Exercise instructions ▸
Every record below must be written out exactly. Leave out the pictures.

>>

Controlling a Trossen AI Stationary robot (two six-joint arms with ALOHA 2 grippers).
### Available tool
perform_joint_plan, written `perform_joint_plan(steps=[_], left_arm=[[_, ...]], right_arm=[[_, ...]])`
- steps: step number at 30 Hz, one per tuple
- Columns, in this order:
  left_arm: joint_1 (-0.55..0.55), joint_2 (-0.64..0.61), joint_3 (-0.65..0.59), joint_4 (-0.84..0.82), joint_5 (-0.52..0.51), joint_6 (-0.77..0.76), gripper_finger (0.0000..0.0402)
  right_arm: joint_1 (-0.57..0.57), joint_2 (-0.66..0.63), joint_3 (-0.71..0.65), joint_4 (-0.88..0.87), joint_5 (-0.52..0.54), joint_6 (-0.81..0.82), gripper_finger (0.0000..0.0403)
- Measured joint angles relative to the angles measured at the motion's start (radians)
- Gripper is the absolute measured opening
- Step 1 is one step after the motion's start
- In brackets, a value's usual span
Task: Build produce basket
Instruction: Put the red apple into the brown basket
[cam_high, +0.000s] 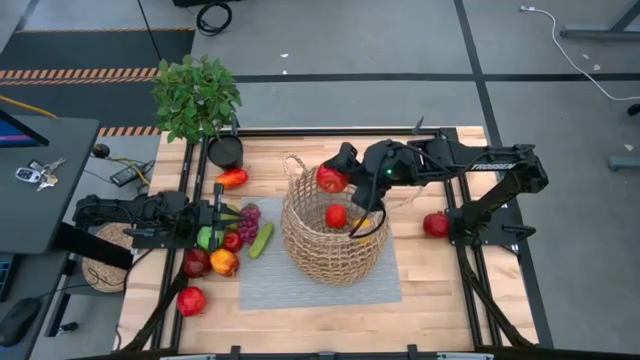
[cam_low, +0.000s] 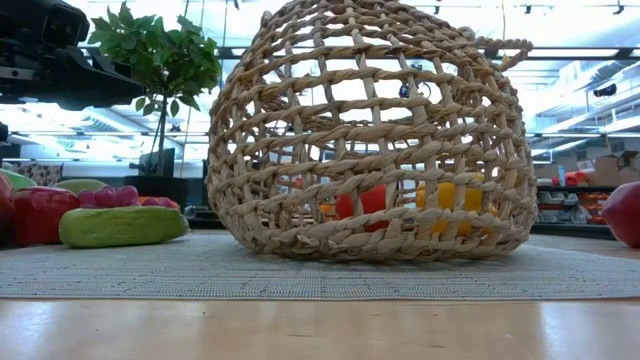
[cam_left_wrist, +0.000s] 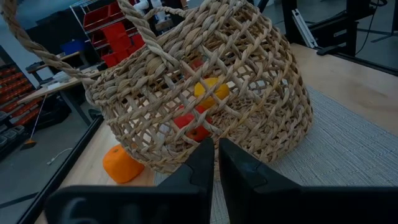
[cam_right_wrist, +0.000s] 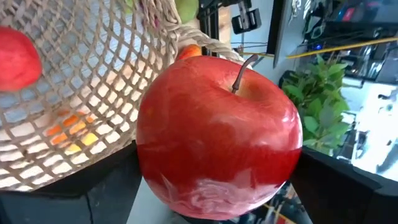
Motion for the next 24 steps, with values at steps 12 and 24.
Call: perform_joint_plan(steps=[12,24], left_arm=[[0.000,0.000,0.000,0.000,0.000,0.000,0.0036],[0.000,0.000,0.000,0.000,0.000,0.000,0.0028]], right_arm=[[-0.029,0.000,0.000,0.005,-0.136,0.105,0.0380],[-0.072,0.001,0.000,0.004,-0.261,0.181,0.0380]])
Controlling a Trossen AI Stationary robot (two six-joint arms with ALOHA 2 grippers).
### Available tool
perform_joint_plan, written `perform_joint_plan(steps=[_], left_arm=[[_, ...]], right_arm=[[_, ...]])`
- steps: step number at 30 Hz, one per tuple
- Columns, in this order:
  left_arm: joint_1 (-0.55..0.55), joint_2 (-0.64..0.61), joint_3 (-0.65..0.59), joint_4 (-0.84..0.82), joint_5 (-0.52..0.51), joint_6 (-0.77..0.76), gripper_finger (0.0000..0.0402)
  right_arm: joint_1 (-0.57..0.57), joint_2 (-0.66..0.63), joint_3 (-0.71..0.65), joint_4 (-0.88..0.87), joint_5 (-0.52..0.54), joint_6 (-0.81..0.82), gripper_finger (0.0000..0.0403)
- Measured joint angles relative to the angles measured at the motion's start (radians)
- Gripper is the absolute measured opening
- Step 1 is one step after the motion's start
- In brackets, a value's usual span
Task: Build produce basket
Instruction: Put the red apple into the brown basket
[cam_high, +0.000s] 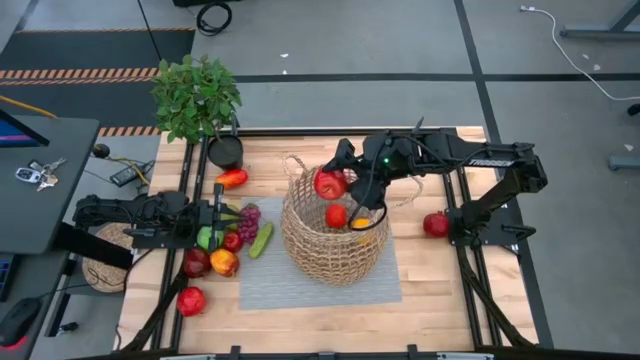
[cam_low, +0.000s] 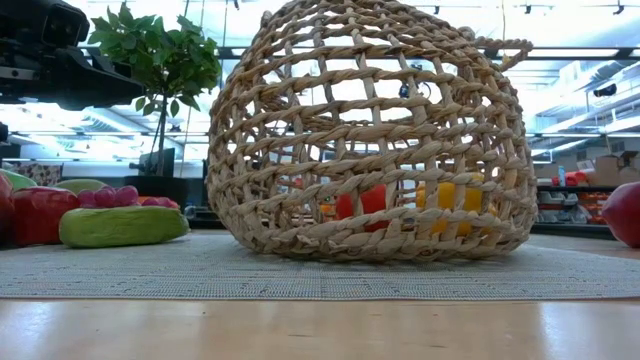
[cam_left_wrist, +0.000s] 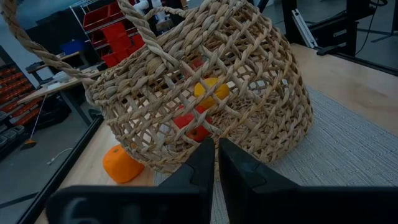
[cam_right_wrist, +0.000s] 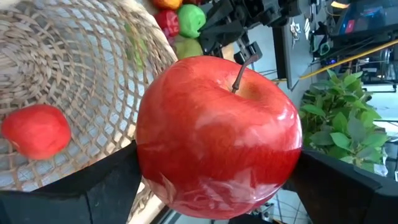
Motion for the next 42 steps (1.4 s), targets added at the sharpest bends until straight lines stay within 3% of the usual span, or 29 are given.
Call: perform_joint_plan(steps=[12,18,22,26,32,42], left_arm=[[0.000,0.000,0.000,0.000,0.000,0.000,0.0036],[0.000,0.000,0.000,0.000,0.000,0.000,0.0035],[0.000,0.000,0.000,0.000,0.000,0.000,0.0032],[0.000,0.000,0.000,0.000,0.000,0.000,0.0030],[0.000,0.000,0.000,0.000,0.000,0.000,0.0036],[0.000,0.000,0.000,0.000,0.000,0.000,0.0028]], right_arm=[[-0.015,0.000,-0.005,-0.017,-0.015,0.003,0.0380],[-0.031,0.000,-0.099,0.015,-0.016,0.006,0.0380],[-0.053,0.002,-0.214,0.125,-0.043,0.007,0.0380],[-0.072,0.000,-0.332,0.309,-0.138,0.004,0.0380],[-0.097,0.001,-0.524,0.597,-0.193,0.011,0.0380],[-0.100,0.001,-0.697,0.878,-0.210,0.363,0.0380]])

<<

Reply ▸
Controlling a Trossen AI Stationary robot (two six-joint arms with ALOHA 2 grippers).
### Available tool
perform_joint_plan, written `perform_joint_plan(steps=[_], left_arm=[[_, ...]], right_arm=[[_, ...]])`
- steps: step number at 30 Hz, one per tuple
- Columns, in this order:
  left_arm: joint_1 (-0.55..0.55), joint_2 (-0.64..0.61), joint_3 (-0.65..0.59), joint_4 (-0.84..0.82), joint_5 (-0.52..0.51), joint_6 (-0.77..0.76), gripper_finger (0.0000..0.0402)
  right_arm: joint_1 (-0.57..0.57), joint_2 (-0.66..0.63), joint_3 (-0.71..0.65), joint_4 (-0.88..0.87), joint_5 (-0.52..0.54), joint_6 (-0.81..0.82), gripper_finger (0.0000..0.0403)
- Measured joint angles relative to the angles measured at the motion's start (radians)
- Gripper is the absolute measured opening
- Step 1 is one step after the motion's start
- In brackets, a value's usual span
Task: Build produce basket
Instruction: Put the red apple into the brown basket
[cam_high, +0.000s] 
[cam_low, +0.000s] 
[cam_left_wrist, +0.000s] 
[cam_right_wrist, +0.000s] 
Motion for the next 24 steps, with values at steps 12 and 24.
Call: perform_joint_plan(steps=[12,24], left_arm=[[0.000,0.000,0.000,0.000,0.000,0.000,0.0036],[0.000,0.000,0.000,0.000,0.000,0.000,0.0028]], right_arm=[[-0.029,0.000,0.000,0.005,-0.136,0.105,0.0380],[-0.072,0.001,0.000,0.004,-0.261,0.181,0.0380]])
Controlling a Trossen AI Stationary robot (two six-joint arms with ALOHA 2 grippers).
### Available tool
perform_joint_plan, written `perform_joint_plan(steps=[_], left_arm=[[_, ...]], right_arm=[[_, ...]])`
- steps: step number at 30 Hz, one per tuple
- Columns, in this order:
  left_arm: joint_1 (-0.55..0.55), joint_2 (-0.64..0.61), joint_3 (-0.65..0.59), joint_4 (-0.84..0.82), joint_5 (-0.52..0.51), joint_6 (-0.77..0.76), gripper_finger (0.0000..0.0402)
  right_arm: joint_1 (-0.57..0.57), joint_2 (-0.66..0.63), joint_3 (-0.71..0.65), joint_4 (-0.88..0.87), joint_5 (-0.52..0.54), joint_6 (-0.81..0.82), gripper_finger (0.0000..0.0403)
- Measured joint angles relative to the angles measured at the motion's start (radians)
- Gripper is the absolute measured opening
- Step 1 is one step after the motion's start
- In brackets, a value's usual span
Task: Build produce basket
Instruction: Put the red apple into the brown basket
[cam_high, +0.000s] 
[cam_low, +0.000s] 
[cam_left_wrist, +0.000s] 
[cam_right_wrist, +0.000s] 
Motion for the next 42 steps (1.4 s), targets added at the sharpest bends until straight lines stay within 3% of the usual span, or 29 are given.
Call: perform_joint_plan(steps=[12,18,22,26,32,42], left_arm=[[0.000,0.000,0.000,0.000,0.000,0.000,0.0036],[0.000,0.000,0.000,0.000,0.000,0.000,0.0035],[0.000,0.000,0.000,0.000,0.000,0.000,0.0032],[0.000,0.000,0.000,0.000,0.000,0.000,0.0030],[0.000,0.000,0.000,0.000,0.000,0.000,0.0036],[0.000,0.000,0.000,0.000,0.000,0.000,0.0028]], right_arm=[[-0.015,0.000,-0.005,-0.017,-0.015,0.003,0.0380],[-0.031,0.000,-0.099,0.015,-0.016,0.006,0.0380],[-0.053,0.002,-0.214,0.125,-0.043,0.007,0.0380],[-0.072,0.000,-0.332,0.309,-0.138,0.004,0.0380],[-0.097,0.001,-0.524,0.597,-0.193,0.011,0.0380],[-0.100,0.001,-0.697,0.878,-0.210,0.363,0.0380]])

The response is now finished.